**Aim of the exercise**
Say how many lines in the material below hold the word "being", and say nothing else.

========================================================================

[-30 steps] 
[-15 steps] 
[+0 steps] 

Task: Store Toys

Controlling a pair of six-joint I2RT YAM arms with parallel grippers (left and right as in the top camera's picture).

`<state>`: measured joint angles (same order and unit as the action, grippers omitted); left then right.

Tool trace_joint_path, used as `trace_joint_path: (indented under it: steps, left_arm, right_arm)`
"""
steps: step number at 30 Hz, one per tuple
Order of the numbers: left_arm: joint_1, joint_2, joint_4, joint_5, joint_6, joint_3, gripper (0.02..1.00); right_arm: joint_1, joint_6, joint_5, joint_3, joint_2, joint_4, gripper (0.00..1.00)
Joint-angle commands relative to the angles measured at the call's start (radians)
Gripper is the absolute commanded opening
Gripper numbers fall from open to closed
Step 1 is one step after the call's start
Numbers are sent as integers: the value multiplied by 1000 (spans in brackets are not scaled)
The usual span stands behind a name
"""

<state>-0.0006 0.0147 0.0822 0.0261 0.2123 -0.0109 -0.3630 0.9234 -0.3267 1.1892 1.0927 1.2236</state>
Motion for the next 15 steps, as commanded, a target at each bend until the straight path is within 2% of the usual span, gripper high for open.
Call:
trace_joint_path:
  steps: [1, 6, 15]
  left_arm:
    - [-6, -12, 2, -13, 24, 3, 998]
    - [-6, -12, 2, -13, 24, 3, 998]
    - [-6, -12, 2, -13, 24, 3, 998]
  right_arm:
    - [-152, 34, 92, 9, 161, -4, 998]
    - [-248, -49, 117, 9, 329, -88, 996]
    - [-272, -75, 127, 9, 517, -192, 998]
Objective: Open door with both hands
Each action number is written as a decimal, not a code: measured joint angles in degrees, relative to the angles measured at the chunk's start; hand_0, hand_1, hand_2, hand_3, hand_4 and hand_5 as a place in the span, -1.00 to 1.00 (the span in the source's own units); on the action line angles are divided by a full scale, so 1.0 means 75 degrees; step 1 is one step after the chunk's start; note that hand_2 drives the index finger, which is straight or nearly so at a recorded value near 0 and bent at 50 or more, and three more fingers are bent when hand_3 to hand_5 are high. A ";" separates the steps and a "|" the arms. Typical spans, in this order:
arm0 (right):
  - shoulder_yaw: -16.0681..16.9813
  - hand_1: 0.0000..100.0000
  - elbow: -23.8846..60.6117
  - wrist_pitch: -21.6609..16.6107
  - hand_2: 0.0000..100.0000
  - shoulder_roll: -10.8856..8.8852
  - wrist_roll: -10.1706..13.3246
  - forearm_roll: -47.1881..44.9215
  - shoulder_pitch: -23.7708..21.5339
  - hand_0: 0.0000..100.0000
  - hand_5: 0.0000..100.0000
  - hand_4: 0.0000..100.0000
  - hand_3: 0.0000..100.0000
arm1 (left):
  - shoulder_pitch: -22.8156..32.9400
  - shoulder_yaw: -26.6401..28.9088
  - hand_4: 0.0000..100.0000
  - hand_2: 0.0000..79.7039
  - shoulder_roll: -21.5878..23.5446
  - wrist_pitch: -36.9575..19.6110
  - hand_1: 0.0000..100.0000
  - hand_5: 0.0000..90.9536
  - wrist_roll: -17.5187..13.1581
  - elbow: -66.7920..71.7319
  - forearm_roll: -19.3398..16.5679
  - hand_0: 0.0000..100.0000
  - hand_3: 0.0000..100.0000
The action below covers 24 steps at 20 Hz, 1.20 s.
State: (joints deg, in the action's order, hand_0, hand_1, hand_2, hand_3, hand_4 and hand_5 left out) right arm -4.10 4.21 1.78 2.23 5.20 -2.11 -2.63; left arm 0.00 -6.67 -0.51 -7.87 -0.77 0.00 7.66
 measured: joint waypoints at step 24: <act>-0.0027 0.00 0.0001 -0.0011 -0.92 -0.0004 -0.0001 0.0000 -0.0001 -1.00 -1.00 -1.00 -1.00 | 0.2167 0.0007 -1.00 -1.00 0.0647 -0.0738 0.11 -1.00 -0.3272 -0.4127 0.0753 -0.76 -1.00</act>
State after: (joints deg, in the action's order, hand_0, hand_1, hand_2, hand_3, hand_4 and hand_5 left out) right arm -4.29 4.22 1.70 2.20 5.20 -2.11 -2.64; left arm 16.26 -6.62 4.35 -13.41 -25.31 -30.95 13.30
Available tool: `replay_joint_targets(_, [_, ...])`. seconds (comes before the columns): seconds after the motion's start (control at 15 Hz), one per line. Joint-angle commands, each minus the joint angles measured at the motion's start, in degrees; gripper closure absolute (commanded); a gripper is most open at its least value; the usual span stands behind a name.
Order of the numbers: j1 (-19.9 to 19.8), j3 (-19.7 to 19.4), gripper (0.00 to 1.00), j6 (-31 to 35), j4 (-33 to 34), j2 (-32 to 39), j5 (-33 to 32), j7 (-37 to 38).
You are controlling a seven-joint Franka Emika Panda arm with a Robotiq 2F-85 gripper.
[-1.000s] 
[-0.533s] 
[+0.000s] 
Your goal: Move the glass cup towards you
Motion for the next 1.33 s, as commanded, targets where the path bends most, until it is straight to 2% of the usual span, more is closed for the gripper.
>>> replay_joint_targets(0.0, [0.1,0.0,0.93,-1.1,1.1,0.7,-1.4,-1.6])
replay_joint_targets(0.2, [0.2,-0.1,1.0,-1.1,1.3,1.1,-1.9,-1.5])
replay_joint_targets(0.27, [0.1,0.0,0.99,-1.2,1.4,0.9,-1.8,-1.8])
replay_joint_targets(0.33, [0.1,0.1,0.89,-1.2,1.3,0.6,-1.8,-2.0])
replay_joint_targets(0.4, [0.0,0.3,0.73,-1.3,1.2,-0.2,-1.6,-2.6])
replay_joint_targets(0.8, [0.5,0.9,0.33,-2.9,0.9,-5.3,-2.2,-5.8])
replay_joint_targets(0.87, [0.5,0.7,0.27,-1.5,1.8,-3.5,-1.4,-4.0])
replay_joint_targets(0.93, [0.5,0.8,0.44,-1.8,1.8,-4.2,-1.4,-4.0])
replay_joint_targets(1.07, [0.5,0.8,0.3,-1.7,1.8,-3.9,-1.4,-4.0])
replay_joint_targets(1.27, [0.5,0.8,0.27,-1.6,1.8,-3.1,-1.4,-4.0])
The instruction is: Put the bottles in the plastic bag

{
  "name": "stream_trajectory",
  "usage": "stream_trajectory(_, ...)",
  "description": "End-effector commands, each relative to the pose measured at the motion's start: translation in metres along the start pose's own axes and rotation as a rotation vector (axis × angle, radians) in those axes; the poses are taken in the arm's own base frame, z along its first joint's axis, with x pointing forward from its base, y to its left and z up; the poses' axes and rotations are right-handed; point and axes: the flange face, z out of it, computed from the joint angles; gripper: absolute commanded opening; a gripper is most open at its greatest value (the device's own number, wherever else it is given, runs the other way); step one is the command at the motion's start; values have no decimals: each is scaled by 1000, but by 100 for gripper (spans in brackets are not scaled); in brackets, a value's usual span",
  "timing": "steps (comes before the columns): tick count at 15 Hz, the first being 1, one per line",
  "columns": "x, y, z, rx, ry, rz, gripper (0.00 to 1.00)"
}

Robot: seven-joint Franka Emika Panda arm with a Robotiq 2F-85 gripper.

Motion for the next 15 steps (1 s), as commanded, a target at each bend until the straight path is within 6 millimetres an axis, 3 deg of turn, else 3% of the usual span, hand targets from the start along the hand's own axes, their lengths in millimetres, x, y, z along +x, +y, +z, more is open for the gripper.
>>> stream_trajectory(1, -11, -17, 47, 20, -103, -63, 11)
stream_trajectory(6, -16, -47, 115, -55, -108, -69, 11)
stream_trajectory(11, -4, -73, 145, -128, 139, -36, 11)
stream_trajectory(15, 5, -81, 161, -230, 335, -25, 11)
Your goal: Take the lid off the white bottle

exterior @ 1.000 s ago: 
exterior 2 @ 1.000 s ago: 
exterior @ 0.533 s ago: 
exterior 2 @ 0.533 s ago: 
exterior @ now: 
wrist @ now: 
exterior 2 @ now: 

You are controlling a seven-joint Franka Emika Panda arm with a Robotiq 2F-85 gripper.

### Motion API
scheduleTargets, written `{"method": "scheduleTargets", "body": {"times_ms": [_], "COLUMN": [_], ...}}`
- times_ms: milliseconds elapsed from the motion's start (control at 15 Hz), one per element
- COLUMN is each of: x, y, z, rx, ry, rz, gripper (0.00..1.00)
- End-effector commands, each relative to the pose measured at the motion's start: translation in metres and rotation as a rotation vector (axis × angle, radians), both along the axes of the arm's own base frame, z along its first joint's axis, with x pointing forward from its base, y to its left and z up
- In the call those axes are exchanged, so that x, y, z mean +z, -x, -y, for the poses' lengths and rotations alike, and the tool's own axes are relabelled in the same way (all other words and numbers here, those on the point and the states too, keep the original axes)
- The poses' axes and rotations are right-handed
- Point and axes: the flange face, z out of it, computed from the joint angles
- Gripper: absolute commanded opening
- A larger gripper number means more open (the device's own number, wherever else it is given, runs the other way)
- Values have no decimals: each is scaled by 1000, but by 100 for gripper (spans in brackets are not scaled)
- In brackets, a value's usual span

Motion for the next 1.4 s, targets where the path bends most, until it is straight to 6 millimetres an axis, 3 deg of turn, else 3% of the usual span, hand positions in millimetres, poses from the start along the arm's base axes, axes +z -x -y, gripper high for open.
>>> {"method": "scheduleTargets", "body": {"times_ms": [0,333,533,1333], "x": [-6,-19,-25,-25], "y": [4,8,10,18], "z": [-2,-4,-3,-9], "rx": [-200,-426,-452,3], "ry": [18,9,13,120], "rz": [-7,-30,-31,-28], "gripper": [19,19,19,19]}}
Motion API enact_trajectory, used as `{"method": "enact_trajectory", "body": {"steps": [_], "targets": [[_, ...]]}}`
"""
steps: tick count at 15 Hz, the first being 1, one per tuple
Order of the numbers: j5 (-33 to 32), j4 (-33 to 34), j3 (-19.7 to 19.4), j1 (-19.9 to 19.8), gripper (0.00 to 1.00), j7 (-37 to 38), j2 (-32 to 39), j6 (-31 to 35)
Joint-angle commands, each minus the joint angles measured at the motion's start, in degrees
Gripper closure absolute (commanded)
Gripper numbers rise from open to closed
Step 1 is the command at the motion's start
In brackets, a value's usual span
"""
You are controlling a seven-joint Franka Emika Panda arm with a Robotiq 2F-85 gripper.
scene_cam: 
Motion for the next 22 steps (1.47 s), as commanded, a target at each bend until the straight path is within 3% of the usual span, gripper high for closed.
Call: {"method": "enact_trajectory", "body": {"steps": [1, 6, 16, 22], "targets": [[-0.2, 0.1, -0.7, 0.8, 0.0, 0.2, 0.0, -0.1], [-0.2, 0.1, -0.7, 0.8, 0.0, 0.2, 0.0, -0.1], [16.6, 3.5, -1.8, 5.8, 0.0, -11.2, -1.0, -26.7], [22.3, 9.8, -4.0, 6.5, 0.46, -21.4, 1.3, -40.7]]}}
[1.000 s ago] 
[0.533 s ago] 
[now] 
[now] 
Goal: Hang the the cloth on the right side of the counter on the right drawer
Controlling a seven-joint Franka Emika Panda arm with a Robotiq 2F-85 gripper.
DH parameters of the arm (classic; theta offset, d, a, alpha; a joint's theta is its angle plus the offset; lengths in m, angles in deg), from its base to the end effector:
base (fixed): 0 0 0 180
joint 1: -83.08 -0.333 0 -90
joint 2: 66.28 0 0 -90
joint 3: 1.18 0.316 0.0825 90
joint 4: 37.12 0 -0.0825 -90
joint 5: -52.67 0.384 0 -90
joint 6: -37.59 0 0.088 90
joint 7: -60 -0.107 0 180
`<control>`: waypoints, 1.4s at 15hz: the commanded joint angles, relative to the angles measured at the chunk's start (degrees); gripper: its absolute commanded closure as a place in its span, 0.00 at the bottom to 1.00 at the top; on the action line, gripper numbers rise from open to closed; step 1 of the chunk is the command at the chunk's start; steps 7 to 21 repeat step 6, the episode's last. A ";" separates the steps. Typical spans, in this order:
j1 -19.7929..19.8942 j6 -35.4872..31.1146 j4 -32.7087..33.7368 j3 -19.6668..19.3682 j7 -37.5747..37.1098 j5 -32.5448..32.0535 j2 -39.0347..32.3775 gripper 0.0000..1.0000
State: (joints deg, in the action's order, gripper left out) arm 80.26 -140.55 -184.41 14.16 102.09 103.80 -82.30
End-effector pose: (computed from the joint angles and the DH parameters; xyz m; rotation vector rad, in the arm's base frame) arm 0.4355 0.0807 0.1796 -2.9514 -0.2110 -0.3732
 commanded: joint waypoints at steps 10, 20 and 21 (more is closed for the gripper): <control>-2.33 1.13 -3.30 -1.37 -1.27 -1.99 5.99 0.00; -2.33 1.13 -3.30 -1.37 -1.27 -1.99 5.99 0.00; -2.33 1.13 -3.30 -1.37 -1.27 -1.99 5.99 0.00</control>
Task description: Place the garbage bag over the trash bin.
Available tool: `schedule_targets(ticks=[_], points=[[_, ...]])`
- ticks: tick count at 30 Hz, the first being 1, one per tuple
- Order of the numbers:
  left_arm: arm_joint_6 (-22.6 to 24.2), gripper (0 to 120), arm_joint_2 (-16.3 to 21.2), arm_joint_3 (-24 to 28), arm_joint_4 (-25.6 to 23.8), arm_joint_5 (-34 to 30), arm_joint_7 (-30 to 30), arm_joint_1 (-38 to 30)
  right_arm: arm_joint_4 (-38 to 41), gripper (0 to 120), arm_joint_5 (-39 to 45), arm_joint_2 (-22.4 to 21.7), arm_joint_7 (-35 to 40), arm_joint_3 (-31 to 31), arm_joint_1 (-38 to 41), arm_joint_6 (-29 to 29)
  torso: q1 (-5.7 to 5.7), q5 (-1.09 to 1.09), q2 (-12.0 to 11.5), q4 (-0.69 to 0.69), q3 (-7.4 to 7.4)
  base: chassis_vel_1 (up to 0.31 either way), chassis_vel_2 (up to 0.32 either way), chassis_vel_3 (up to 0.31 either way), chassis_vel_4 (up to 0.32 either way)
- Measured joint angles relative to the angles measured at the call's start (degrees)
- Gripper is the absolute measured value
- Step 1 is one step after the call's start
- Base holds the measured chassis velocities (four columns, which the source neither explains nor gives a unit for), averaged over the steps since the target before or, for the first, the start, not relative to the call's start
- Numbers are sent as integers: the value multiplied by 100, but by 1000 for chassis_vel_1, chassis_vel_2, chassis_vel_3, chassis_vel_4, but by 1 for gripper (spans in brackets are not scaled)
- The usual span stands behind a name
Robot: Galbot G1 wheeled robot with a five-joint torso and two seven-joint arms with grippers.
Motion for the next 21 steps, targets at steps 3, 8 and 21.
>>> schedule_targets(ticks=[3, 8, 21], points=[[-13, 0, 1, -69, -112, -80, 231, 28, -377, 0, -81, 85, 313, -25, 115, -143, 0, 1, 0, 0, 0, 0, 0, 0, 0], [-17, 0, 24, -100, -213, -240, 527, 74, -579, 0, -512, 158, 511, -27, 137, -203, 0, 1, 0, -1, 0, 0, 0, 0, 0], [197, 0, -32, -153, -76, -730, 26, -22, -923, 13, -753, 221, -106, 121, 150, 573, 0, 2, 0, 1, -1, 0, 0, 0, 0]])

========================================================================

**Answer space**
3